Everything Will had told me was beginning to settle, beginning to set in stone. No longer just a shocking story, it was beginning to write itself down, beginning to solidify. I was beginning to be forced to accept that it was all true. Every last word of it was all true.

Little Isabelle wasn't who we thought she was. She was perhaps even more precious that we'd known.
Now more than ever I knew I needed to get to her. To be by her side always. To adore her, to protect her.
To kill for her if i had to and I would, have to that is.

It was a strain to concentrate on the road, a strain not to see her in the faces of strangers. Not to see her mother in the faces of strangers.
Not to see her mother in the memories i had of Isabelle.
It was difficult not to feel naive when I looked back.

In the days when our parents had all still been alive, when Bondy was barely 15 years old and I was younger still. When Isabelle had been only a tiny little girl. Before she'd worn Bondys flatcap on her head, before shed worn Lyras necklace around her neck. Resting at home between her collar bones.

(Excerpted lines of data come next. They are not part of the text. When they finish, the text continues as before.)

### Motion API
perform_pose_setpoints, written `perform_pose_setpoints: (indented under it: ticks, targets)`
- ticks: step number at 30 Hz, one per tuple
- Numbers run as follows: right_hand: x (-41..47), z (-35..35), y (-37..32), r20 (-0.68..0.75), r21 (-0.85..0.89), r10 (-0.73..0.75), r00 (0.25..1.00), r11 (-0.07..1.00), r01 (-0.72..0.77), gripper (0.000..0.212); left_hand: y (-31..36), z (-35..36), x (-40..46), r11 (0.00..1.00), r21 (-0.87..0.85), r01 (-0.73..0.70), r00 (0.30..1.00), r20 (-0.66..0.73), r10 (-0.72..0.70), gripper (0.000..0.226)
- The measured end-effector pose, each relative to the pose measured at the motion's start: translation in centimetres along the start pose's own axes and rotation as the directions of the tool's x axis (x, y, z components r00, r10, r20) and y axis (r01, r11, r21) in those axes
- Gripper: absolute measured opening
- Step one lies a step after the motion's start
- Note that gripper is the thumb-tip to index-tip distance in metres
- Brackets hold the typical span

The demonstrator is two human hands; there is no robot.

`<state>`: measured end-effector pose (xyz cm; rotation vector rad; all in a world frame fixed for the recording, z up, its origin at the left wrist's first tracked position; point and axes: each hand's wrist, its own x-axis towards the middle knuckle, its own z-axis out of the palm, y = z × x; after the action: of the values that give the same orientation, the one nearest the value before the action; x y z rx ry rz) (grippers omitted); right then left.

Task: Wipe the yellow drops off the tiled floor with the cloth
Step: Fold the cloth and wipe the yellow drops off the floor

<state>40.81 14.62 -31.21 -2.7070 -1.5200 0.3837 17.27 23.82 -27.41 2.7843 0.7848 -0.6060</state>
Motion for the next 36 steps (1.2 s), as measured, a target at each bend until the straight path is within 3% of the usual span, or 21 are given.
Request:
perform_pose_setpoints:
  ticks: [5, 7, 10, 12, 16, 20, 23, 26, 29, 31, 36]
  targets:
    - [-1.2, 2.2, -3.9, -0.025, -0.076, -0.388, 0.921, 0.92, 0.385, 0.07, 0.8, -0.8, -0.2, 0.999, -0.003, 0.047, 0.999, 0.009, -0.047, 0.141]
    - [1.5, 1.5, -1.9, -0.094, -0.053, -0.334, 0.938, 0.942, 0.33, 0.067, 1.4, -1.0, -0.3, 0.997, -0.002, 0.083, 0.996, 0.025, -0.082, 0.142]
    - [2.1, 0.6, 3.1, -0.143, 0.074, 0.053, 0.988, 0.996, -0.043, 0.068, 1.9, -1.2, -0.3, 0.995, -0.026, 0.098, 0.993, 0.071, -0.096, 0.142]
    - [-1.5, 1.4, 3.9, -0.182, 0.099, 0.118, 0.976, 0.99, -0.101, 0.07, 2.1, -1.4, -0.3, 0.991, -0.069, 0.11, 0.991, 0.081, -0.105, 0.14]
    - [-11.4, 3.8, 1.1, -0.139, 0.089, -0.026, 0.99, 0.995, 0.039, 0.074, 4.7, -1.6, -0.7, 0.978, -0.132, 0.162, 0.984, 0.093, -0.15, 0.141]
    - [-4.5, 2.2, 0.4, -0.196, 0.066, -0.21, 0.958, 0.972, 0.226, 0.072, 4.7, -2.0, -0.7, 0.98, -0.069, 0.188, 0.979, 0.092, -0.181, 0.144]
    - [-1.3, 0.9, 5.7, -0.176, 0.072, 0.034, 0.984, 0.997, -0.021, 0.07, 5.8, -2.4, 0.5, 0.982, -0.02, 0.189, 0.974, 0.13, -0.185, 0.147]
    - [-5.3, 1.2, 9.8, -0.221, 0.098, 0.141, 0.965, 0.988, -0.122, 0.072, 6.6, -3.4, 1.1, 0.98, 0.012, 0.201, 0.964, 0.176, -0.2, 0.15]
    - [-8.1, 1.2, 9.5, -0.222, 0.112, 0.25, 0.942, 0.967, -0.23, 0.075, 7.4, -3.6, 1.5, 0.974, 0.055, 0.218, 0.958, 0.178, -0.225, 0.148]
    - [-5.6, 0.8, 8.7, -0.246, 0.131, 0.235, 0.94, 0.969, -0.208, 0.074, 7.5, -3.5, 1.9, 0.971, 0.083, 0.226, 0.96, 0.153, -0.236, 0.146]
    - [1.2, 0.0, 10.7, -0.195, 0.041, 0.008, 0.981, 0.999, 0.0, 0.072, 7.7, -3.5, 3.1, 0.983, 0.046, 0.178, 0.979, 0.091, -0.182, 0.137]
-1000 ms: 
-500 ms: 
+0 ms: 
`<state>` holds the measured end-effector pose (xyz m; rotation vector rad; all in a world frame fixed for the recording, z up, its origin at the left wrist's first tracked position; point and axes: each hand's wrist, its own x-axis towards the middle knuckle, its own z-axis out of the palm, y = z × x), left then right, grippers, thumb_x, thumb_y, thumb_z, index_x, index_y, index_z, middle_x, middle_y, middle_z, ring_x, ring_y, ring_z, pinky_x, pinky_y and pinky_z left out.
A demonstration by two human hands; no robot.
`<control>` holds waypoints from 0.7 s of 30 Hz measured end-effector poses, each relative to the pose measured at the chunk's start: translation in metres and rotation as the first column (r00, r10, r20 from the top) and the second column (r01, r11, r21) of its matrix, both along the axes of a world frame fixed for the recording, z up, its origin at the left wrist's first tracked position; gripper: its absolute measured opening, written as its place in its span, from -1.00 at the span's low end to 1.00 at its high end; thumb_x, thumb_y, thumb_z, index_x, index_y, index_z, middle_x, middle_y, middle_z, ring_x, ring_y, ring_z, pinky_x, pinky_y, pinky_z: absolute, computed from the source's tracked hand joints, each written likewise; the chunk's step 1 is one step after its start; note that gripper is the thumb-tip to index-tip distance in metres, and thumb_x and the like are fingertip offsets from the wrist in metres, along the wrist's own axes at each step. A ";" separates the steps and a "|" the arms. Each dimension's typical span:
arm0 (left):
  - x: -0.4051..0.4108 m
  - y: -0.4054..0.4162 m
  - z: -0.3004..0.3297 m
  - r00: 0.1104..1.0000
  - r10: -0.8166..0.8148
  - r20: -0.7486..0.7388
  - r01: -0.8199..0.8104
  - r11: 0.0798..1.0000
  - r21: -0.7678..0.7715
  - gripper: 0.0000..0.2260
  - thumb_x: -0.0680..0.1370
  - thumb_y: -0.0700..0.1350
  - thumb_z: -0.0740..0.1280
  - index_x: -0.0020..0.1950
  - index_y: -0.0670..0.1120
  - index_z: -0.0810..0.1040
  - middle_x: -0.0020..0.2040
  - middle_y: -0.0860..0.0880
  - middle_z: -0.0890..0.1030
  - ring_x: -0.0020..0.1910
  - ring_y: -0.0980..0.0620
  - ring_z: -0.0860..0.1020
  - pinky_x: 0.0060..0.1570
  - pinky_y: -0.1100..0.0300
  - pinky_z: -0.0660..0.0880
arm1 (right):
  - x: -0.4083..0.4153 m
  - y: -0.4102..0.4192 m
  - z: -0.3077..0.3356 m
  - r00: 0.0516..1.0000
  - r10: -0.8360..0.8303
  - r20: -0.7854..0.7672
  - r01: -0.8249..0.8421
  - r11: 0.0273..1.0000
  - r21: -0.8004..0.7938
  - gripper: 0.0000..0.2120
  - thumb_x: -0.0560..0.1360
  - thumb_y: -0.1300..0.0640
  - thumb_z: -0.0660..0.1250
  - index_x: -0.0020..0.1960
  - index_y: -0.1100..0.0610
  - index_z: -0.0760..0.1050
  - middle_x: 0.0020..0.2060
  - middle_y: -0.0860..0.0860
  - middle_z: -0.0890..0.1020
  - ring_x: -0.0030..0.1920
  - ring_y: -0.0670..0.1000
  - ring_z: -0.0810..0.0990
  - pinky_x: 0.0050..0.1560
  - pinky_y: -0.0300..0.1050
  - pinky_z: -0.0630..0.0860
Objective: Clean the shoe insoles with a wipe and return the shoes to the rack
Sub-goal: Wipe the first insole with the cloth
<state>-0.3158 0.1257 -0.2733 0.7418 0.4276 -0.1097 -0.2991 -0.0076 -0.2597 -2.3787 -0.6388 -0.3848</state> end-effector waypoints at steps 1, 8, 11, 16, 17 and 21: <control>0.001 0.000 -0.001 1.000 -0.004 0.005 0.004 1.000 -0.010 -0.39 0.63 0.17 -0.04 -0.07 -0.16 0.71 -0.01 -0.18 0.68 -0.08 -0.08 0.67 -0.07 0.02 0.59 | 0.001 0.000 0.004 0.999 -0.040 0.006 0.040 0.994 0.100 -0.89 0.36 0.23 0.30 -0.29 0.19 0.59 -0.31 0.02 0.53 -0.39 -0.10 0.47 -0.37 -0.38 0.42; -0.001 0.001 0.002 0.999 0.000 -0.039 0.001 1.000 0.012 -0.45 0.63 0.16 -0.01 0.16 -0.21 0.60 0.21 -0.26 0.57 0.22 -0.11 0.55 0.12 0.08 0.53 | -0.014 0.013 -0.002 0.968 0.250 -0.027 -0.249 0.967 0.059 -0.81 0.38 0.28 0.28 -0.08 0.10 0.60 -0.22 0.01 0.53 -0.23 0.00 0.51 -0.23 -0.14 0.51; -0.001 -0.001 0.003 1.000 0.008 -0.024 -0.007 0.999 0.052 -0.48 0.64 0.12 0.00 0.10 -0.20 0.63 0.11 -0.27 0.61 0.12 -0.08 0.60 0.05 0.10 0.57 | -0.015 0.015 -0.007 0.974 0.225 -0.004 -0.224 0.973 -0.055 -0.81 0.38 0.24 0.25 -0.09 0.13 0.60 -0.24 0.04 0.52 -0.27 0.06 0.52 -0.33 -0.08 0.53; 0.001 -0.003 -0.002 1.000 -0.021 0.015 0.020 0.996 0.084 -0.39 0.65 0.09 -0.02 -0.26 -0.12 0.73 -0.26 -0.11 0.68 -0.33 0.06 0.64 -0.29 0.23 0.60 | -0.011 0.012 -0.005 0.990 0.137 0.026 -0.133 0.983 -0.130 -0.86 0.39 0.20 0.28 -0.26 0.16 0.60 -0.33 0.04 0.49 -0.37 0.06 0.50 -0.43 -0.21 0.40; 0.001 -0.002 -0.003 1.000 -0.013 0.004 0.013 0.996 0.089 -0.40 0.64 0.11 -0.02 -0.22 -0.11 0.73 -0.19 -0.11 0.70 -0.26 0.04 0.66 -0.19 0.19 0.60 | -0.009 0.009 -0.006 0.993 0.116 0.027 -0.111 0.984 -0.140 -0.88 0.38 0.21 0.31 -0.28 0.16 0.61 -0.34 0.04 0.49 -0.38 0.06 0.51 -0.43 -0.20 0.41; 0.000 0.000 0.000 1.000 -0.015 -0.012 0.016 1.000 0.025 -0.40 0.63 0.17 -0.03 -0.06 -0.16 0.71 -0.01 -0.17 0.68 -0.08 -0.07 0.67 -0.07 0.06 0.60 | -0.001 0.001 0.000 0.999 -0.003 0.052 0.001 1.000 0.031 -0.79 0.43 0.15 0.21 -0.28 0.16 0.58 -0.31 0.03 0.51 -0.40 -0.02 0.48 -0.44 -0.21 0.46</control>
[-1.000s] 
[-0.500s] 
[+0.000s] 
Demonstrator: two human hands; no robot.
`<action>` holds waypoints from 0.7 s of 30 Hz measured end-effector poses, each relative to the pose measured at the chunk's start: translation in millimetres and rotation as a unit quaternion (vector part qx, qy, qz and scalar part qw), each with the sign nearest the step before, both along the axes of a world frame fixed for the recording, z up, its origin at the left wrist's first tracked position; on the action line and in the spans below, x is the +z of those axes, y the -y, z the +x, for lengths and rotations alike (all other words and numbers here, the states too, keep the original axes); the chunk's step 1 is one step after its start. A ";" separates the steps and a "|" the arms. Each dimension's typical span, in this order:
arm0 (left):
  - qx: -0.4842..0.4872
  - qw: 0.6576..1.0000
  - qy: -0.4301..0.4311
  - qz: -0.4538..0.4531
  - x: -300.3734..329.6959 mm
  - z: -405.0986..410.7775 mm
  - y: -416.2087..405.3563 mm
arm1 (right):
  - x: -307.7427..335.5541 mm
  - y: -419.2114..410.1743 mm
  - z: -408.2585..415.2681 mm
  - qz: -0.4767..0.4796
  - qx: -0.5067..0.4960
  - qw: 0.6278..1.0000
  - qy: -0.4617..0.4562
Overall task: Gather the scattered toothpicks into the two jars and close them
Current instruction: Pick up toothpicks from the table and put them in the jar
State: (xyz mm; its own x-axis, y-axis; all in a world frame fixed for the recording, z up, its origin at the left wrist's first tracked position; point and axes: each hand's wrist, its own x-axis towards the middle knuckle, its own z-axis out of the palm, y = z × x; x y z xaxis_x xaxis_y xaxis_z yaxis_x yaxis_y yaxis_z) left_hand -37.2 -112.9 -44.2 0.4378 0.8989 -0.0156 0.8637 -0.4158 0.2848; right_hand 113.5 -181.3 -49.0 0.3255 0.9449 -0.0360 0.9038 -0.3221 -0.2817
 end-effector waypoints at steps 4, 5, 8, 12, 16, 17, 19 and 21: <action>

Before the war had broken out, before we'd lost almost everyone.

In those days which seemed so long ago to me now, Lyra had been like a mother to all of us. An older sister figure who was always there to bandage us up when we came home from fights and long, brutal nights. She'd sat with Isabelle in her lap every night, running a comb through the little girls hair ever so tenderly. She'd rocked her to sleep, been at her side every waking hour. She'd been devoted to her and now I was feeling so blind, so oblivious. So easily lied to and mislead by the family.

How I'd ever believed that Isabelle was anyone other than Lyras daughter, the most important thing in the world to that girl, was beyond me.

It was obvious. It had been obvious.

Obvious in the way she had cradled Isabelle to her chest, sung her to sleep, gazed into her crib every night, eyes full of love. Obvious in the way her tenderness had always been reserved for Isabelle.

It was difficult to concentrate on the road when Wills words had left a sickness lining my stomach which lingered on the roof of my mouth.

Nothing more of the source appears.